Omit all pictures and transcribe only the lines in the entries below that run from the line with "Reference labels for" through the line with "Return point(s) on the left".

╭─ Exercise data

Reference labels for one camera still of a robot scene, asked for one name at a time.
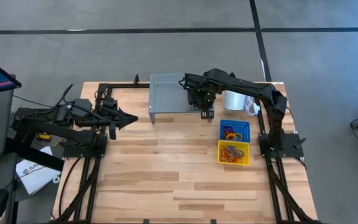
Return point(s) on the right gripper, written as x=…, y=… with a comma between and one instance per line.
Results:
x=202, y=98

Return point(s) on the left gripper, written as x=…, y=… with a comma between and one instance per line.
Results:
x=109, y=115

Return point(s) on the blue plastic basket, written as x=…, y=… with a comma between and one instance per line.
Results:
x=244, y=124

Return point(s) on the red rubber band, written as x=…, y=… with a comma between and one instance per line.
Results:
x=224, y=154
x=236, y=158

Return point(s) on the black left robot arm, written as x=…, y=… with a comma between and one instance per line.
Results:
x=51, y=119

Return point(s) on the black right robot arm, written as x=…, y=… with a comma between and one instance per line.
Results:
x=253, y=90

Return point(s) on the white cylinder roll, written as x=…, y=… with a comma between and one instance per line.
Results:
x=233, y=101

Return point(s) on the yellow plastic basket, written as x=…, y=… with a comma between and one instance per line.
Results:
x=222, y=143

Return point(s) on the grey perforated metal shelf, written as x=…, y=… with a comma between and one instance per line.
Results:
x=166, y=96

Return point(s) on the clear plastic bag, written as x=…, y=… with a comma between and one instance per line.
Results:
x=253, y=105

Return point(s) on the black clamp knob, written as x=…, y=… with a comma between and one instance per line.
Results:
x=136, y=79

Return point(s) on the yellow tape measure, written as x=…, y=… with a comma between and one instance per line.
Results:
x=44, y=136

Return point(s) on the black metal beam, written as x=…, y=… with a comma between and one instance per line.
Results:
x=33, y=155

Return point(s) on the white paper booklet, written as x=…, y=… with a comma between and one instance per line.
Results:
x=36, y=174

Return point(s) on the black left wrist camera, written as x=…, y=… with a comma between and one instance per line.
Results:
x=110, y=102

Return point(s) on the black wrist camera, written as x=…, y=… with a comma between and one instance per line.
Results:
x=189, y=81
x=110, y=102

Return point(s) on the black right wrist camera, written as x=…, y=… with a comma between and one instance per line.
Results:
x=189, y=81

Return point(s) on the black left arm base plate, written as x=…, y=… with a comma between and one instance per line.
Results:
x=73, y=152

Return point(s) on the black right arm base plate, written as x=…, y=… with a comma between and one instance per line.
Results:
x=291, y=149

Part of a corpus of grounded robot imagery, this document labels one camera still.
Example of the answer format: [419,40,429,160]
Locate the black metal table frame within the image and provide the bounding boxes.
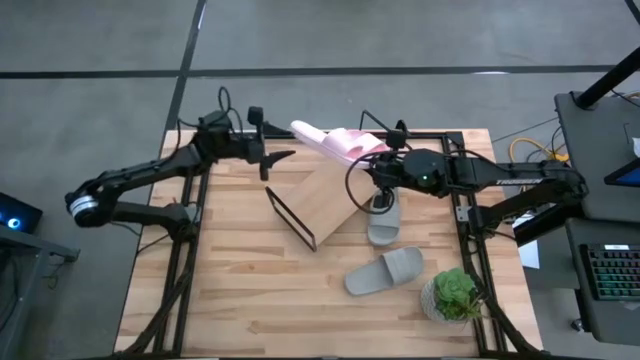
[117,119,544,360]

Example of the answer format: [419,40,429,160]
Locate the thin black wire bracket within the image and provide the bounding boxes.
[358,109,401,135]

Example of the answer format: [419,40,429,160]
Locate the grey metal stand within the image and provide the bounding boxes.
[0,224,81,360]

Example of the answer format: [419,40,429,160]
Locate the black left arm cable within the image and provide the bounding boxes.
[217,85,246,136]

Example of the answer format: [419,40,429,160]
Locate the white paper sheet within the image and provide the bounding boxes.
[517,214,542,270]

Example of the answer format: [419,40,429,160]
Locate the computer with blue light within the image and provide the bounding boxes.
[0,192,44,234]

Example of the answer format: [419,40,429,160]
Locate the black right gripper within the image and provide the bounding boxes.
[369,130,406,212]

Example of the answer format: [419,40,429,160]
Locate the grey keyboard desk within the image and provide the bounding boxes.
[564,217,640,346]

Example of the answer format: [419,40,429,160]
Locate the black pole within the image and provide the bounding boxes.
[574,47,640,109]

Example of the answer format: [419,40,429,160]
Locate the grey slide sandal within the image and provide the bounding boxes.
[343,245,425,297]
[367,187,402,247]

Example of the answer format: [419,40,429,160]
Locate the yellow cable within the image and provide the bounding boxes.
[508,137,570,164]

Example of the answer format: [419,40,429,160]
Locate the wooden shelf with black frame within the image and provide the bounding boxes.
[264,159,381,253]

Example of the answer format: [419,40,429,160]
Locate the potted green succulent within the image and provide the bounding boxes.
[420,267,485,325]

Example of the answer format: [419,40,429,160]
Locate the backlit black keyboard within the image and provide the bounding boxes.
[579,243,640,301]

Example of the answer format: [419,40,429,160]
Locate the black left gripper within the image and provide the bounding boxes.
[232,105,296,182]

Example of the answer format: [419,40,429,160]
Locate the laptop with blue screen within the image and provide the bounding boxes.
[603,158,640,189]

╰─
╭─ Exercise data

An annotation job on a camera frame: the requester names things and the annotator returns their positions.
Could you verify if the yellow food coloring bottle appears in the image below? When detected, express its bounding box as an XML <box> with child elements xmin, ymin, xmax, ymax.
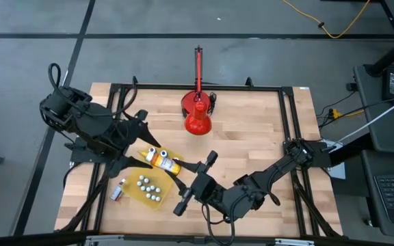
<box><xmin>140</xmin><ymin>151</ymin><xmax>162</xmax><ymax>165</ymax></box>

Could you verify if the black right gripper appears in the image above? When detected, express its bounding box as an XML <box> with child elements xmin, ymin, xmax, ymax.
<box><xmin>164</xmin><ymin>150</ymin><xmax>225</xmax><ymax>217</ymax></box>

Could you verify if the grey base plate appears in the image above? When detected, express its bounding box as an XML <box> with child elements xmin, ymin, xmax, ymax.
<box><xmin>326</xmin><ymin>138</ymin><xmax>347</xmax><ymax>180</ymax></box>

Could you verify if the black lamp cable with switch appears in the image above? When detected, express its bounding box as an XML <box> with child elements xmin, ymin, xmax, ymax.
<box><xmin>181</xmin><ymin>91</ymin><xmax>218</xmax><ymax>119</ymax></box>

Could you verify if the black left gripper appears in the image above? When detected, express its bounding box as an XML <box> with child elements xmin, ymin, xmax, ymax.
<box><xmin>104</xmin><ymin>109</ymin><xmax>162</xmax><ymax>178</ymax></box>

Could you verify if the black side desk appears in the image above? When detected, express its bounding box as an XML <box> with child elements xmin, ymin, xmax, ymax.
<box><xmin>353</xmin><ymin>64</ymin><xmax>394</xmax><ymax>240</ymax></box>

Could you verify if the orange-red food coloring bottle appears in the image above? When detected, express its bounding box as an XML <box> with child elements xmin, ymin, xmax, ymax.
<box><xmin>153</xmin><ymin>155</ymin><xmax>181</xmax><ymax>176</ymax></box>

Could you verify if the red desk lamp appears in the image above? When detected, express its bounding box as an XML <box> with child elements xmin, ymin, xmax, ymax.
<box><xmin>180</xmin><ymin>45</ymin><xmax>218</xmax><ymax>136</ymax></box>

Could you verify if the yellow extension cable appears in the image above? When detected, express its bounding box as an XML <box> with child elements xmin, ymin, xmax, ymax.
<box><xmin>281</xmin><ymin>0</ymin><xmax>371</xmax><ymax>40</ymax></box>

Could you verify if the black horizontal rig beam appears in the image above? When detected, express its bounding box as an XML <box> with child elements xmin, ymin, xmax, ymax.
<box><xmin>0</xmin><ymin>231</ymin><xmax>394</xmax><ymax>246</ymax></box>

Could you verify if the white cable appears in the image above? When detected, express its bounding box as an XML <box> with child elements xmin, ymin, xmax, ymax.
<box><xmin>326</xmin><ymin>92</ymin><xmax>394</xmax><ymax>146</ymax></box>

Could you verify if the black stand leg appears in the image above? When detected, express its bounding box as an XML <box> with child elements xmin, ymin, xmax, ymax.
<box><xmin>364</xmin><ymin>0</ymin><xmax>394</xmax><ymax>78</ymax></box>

╰─

- _Answer space_:
Reference labels for one camera still of a robot scene, asked for one name at a time.
Return point(s) on the right gripper, written as x=…, y=… with a comma between and one instance per line.
Results:
x=202, y=98

Return point(s) on the left gripper, written as x=…, y=… with a comma between and one instance per line.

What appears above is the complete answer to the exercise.